* [Work task] Would you repeat every line below exactly, please?

*** Block opens ***

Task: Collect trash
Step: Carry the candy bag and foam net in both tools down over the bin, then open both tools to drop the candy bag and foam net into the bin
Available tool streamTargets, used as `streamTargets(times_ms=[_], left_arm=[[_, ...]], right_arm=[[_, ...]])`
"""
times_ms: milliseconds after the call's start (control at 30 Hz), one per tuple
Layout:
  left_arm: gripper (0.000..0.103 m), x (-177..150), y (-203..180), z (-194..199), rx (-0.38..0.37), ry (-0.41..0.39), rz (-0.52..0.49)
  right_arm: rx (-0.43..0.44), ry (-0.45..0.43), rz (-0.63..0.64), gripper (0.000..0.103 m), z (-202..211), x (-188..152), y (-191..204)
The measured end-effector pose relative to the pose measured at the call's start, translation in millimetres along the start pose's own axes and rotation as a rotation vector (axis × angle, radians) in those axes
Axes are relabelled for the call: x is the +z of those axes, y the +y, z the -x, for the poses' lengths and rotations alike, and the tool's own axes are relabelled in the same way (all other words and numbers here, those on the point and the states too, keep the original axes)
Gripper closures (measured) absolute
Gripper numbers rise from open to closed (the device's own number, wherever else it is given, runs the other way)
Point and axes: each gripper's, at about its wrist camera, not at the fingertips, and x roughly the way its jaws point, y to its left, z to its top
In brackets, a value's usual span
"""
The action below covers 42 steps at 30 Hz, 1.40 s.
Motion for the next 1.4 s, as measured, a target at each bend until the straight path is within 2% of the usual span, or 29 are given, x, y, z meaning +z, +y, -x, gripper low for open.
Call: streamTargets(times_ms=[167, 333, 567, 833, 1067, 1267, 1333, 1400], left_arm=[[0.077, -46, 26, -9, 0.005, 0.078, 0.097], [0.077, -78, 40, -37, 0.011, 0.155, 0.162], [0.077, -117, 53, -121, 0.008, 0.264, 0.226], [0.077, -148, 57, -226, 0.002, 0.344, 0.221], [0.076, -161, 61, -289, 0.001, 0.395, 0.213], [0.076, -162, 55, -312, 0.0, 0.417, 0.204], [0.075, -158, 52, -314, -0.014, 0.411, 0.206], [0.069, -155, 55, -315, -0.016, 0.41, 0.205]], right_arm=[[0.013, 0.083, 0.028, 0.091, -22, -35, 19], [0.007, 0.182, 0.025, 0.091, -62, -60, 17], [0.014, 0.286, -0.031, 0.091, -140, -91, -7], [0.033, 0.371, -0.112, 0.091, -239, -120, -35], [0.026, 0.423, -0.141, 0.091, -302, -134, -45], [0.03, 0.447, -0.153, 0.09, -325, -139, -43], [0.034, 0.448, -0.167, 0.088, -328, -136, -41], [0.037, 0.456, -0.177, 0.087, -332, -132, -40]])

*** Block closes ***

* [Response to the exercise]
Task: Collect trash
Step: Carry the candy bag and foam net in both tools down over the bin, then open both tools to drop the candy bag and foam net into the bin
Available tool streamTargets, used as `streamTargets(times_ms=[_], left_arm=[[_, ...]], right_arm=[[_, ...]])`
"""
times_ms: milliseconds after the call's start (control at 30 Hz), one per tuple
Layout:
  left_arm: gripper (0.000..0.103 m), x (-177..150), y (-203..180), z (-194..199), rx (-0.38..0.37), ry (-0.41..0.39), rz (-0.52..0.49)
  right_arm: rx (-0.43..0.44), ry (-0.45..0.43), rz (-0.63..0.64), gripper (0.000..0.103 m), z (-202..211), x (-188..152), y (-191..204)
The measured end-effector pose relative to the pose measured at the call's start, translation in millimetres along the start pose's own axes and rotation as a rotation vector (axis × angle, radians) in those axes
Axes are relabelled for the call: x is the +z of those axes, y the +y, z the -x, for the poses' lengths and rotations alike, and the tool's own axes are relabelled in the same way (all other words and numbers here, those on the point and the states too, keep the original axes)
Gripper closures (measured) absolute
Gripper numbers rise from open to closed (the device's own number, wherever else it is given, runs the other way)
Point and axes: each gripper's, at about its wrist camera, not at the fingertips, and x roughly the way its jaws point, y to its left, z to its top
In brackets, a value's usual span
"""
The action below covers 42 steps at 30 Hz, 1.40 s.
Motion for the next 1.4 s, as measured, a target at each bend until the straight path is within 2% of the usual span, or 29 are given, x, y, z meaning +z, +y, -x, gripper low for open.
Call: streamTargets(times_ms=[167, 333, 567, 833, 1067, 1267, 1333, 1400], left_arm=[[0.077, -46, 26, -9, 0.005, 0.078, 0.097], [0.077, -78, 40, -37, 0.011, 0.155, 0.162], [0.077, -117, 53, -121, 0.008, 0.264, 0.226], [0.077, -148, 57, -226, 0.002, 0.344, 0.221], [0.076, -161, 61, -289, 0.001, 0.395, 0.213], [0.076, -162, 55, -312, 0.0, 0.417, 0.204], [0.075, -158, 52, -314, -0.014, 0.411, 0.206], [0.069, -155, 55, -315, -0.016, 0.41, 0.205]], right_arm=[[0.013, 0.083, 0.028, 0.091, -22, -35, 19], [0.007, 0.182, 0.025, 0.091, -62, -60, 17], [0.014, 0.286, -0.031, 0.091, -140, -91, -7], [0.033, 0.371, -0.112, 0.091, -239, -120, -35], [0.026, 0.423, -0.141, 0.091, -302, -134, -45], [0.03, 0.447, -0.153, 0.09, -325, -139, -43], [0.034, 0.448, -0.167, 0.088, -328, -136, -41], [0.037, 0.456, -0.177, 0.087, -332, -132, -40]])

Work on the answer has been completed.